Os factos, revelam desastrosas consequências globais e investimentos de risco (Panamá Papers, crise das dívidas soberanas, especulações com a “banca a destruir economias” e outros exemplos).
O futebol está a correr muitos e sérios perigos, numa corrida galopante, em que muitos jokers se tentam posicionar para o dominarem, de qualquer maneira – o importante é o imediato, o máximo poder e dinheiro que conseguirem – nada mais falso e perverso!
A maior parte dos clubes e jogadores estão na base da pirâmide e são indispensáveis à sustentabilidade do futebol.

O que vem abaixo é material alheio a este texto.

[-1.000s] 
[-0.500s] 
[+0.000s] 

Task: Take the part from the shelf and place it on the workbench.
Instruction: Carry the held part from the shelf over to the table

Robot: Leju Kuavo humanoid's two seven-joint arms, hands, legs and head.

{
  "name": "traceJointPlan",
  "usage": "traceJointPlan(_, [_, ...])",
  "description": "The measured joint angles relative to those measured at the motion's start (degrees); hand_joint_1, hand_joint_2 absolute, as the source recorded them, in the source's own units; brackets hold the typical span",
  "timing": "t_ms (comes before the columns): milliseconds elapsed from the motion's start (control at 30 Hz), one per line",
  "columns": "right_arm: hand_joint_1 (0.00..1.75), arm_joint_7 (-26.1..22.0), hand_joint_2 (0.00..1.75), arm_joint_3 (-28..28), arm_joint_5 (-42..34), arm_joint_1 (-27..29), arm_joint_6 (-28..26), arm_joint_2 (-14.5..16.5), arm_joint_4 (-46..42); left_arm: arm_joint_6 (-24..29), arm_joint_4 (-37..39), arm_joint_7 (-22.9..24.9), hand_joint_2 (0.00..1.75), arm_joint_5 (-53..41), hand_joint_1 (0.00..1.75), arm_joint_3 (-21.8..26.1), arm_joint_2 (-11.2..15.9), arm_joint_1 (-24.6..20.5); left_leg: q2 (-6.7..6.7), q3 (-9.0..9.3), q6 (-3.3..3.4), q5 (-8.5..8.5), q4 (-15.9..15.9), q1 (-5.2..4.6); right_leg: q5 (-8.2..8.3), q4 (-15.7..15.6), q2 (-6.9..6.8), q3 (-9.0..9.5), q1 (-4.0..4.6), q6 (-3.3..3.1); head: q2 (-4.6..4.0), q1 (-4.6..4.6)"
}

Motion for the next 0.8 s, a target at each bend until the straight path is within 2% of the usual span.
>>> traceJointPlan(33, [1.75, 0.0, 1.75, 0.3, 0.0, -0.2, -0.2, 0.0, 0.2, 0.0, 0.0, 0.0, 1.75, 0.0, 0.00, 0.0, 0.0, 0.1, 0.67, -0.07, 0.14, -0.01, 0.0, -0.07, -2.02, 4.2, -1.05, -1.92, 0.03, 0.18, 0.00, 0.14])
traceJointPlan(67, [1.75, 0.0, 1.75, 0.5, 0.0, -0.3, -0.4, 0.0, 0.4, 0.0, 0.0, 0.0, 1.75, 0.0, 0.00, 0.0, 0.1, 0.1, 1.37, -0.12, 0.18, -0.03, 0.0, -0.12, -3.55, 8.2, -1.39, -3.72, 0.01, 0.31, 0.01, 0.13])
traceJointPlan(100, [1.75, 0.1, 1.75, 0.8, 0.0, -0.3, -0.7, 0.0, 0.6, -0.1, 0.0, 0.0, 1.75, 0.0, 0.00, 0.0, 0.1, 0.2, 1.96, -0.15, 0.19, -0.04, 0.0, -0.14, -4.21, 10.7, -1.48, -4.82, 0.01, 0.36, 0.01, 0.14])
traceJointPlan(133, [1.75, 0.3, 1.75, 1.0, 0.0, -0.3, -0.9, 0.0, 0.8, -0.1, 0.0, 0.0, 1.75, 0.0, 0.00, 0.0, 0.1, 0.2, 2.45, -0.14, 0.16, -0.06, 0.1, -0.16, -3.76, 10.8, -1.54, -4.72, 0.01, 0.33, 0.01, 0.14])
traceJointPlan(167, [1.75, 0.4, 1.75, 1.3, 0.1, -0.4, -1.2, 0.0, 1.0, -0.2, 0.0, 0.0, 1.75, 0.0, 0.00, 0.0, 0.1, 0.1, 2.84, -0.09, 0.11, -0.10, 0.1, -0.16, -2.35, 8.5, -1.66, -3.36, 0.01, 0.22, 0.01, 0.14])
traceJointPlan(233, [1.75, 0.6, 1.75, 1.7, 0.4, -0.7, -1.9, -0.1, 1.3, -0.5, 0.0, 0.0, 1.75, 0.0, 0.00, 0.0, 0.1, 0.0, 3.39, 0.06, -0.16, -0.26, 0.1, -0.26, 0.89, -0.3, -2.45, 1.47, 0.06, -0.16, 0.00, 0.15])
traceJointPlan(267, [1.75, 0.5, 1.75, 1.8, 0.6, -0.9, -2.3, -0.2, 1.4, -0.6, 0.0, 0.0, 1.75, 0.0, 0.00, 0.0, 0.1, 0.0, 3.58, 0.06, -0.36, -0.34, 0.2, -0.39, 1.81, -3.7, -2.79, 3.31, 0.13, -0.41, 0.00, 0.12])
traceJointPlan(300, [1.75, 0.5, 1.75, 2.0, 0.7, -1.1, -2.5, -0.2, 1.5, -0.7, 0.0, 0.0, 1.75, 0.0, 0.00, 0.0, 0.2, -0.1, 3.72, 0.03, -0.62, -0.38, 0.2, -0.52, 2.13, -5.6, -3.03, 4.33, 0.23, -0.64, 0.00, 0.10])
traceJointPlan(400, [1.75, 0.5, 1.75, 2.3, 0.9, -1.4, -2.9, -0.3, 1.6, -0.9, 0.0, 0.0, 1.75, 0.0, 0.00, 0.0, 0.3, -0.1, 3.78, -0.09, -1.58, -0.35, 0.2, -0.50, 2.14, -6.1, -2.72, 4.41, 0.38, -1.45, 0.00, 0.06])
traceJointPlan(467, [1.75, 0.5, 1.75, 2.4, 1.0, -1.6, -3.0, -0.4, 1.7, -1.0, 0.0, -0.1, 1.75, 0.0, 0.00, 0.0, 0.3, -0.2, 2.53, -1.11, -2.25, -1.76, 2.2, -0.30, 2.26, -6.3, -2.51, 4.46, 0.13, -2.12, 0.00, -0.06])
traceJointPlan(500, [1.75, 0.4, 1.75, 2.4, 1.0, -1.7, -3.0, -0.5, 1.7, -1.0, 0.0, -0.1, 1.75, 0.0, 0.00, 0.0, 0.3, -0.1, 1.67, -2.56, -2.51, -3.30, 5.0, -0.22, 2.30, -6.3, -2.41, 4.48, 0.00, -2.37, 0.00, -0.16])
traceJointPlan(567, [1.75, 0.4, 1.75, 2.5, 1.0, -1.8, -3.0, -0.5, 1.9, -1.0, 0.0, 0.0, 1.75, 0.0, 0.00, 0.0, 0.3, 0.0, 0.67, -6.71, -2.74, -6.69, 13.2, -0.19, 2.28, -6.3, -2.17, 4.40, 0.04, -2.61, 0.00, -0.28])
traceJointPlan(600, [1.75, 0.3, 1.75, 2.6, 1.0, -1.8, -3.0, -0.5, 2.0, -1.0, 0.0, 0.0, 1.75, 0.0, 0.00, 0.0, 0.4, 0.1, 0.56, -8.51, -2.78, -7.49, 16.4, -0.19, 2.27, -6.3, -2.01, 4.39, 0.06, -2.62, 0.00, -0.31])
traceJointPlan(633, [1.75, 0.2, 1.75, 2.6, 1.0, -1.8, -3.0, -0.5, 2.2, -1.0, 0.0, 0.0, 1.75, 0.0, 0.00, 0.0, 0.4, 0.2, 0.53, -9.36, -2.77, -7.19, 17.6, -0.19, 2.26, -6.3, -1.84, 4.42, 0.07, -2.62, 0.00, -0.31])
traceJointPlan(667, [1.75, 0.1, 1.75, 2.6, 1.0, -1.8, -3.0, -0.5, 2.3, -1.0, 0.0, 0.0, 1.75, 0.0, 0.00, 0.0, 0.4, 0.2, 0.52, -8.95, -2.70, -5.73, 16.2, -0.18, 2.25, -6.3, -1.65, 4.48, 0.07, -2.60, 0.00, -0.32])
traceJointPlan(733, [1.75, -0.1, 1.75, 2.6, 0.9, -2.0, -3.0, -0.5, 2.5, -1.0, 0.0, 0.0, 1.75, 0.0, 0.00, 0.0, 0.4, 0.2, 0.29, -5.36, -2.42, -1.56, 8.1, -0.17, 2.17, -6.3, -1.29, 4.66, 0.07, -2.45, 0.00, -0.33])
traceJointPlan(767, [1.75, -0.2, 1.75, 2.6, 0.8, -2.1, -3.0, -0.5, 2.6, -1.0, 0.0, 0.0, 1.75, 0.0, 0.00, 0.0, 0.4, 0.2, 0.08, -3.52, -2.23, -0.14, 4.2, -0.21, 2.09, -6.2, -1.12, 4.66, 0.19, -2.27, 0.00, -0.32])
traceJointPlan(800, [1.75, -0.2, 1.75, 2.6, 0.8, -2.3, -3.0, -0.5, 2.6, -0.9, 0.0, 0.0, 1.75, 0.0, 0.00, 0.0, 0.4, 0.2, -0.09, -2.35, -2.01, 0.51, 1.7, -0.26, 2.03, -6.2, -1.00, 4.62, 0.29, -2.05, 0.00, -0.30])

Todos gostaríamos de saber se o “Portugal 2020” arrecadou verbas consideráveis para a formação na área do desporto e se assim for o que tem sido feito?
A solidariedade, consagrada em regulamentos, do futebol profissional para o não profissional e de formação, ainda existirá e terá a dimensão adequada?
Fazer formação a dirigentes sobre ética e carácter, não se pode limitar a uma listagem de ideias distribuídas numa sala, em duas dúzias de horas, possibilitando uma amena partilha de experiências.
Tem de ser muito mais e traduzir-se em mudanças de comportamentos e de atitudes.
Já que vão colocar câmaras televisivas, sugiro a colocação de uma, especificamente para a área de intervenção do 4.º árbitro, para que casos como o de Brahimi sejam exemplos sem repetição para nenhum clube.
Ninguém pode estar acima de suspeições, por isso nunca se podem permitir acusações de “encostar a face” unicamente com base na palavra de quem o afirma e sem alguma prova.
O Estado deve intervir o estritamente necessário, com firmeza, competência e rigor. Manter-se como ressonância de outras tutelas é redução de significado e de sentido.
Muitos assuntos podem ser tratados de forma envolvente:
1- A FPF/LIGA esboçando um projecto de intervenção.
2 – Em grupos mais alargados, com especialistas independentes, aprofunda-se reflexão.
3- Os clubes recebem pequeno esboço para se pronunciarem.
4 – Esses contributos regressam ao grupo de especialistas para uma fundamentação mais pormenorizada.
5- A FPF/LIGA, após analisar devidamente as propostas, decide, aprova documento final, divulga-o, publica e exige o seu cumprimento, num tempo bem definido.
Todo este processo tem de revelar coerência, o que traduzido de forma simples, quererá dizer que o sigilo tem de ser salvaguardado, mediante compromisso prévio de todos os intervenientes.
O futebol é um jogo colectivo que exige aptidões diferenciadas que só ganham dimensão quando ao serviço da equipa.
O que não faltam são temas para pensar o futebol que temos e pistas para construir o futebol que queremos, mesmo que coexistam divergências… para isso, há estratégias de consensos.
Não faltam áreas onde ocorreram procedimentos estranhos e sem sustentabilidade em que os interesses do futebol nacional no seu todo não tiveram a melhor opção.
O futebol tem de ser diferente e manter independência e sentido de serviço não só aos adeptos mas a toda a humanidade.
Um jogo pode unir povos desavindos.
Decisões estritamente ao serviço do negócio (direitos de transmissões televisivas, grandes marcas e interesses, apostas desportivas e outros) podem potenciar um caos sem reversão, caso não se consiga estabilizar uma liderança forte, competente, em prol do futebol.
Enquanto é possível, não tentem desvalorizar quem sente a paixão pelo jogo.
O tempo provará quem intencionalmente “marcou golos na própria baliza”, desvendando razões, intenções, benefícios e atitudes.
Aí entrará o julgamento da História."